__PROBLEM__. Consider the entries given below. Count the lines that include "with" and give only the count.

Top of DATA SUPPLIED

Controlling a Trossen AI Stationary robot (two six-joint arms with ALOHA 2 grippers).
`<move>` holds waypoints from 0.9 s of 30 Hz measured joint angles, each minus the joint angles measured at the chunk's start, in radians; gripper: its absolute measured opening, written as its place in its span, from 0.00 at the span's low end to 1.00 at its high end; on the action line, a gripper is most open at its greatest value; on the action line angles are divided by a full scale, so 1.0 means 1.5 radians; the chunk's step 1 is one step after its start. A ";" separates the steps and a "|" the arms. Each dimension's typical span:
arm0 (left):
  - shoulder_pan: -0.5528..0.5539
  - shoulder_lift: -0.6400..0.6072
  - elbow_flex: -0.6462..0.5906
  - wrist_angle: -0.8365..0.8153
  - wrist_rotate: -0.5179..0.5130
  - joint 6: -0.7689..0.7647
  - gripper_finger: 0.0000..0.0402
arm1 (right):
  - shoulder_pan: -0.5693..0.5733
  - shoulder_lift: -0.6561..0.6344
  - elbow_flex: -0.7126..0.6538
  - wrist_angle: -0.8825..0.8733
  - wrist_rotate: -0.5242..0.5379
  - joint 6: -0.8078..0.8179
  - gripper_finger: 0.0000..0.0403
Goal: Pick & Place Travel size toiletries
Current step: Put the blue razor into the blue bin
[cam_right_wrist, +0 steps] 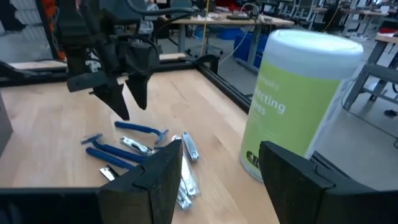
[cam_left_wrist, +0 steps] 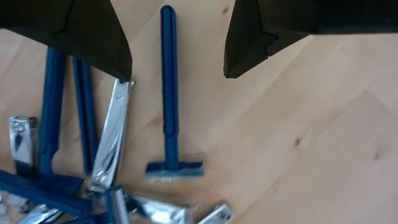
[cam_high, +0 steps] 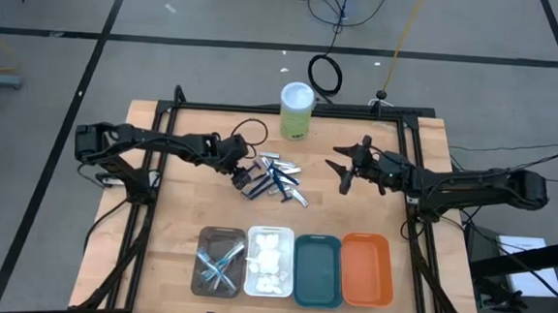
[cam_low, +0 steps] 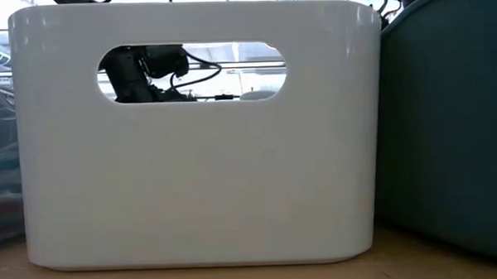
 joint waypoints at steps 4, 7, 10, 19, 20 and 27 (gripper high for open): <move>-0.001 0.000 -0.003 0.000 0.001 -0.036 0.62 | -0.003 0.011 0.000 0.008 0.000 0.000 0.50; -0.010 0.000 -0.003 -0.007 0.003 -0.042 0.62 | -0.003 0.011 0.000 0.014 -0.001 0.000 0.50; -0.028 0.000 -0.004 -0.006 0.003 -0.029 0.62 | -0.003 0.011 0.000 0.014 -0.001 0.000 0.50; -0.056 0.047 -0.004 -0.008 -0.054 -0.026 0.62 | -0.002 0.011 0.000 0.016 -0.001 0.001 0.50; -0.055 0.056 -0.004 -0.008 -0.050 -0.026 0.62 | -0.002 0.011 0.000 0.016 -0.001 0.001 0.50; -0.056 0.105 0.000 -0.002 -0.035 -0.021 0.62 | -0.002 0.011 0.000 0.017 -0.001 0.001 0.50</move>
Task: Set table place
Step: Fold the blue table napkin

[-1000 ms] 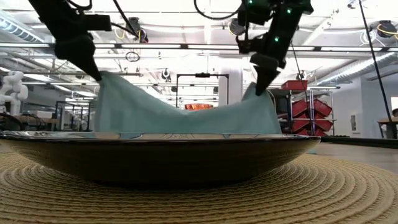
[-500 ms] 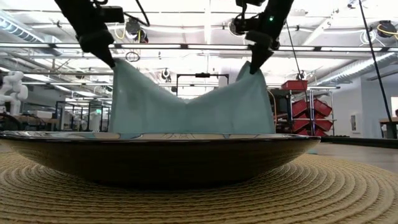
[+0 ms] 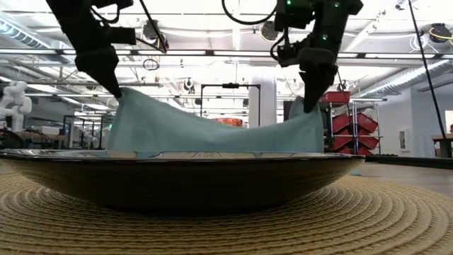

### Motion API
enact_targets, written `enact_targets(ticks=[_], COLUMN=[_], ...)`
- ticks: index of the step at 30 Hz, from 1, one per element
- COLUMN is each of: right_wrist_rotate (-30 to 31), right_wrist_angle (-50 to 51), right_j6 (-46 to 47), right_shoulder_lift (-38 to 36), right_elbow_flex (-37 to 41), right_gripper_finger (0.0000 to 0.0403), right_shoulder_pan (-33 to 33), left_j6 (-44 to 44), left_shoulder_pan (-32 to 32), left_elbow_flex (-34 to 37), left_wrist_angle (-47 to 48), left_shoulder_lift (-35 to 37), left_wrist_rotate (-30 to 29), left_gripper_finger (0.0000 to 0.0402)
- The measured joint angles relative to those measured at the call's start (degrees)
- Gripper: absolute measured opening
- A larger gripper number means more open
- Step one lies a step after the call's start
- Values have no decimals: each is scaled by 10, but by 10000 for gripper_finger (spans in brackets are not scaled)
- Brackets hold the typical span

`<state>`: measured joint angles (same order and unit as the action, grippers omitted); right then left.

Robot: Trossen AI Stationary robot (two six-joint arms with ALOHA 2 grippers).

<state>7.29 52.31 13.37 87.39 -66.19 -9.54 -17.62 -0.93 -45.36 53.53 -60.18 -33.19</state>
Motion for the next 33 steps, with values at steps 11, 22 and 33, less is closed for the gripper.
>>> enact_targets(ticks=[11,22,33], right_wrist_rotate=[-14,-31,-63], right_wrist_angle=[-46,-43,-40], right_j6=[47,85,97], right_shoulder_lift=[0,0,0], right_elbow_flex=[38,38,38], right_gripper_finger=[0,0,0], right_shoulder_pan=[41,78,87], left_j6=[-25,-56,-61], left_shoulder_pan=[30,62,67], left_elbow_flex=[36,39,40], left_wrist_angle=[-51,-51,-51], left_shoulder_lift=[0,0,0], left_wrist_rotate=[22,38,92], left_gripper_finger=[0,0,0])
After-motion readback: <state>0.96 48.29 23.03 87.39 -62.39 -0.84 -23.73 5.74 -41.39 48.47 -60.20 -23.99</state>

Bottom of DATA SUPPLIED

__RESPONSE FOR THIS EXERCISE__. 3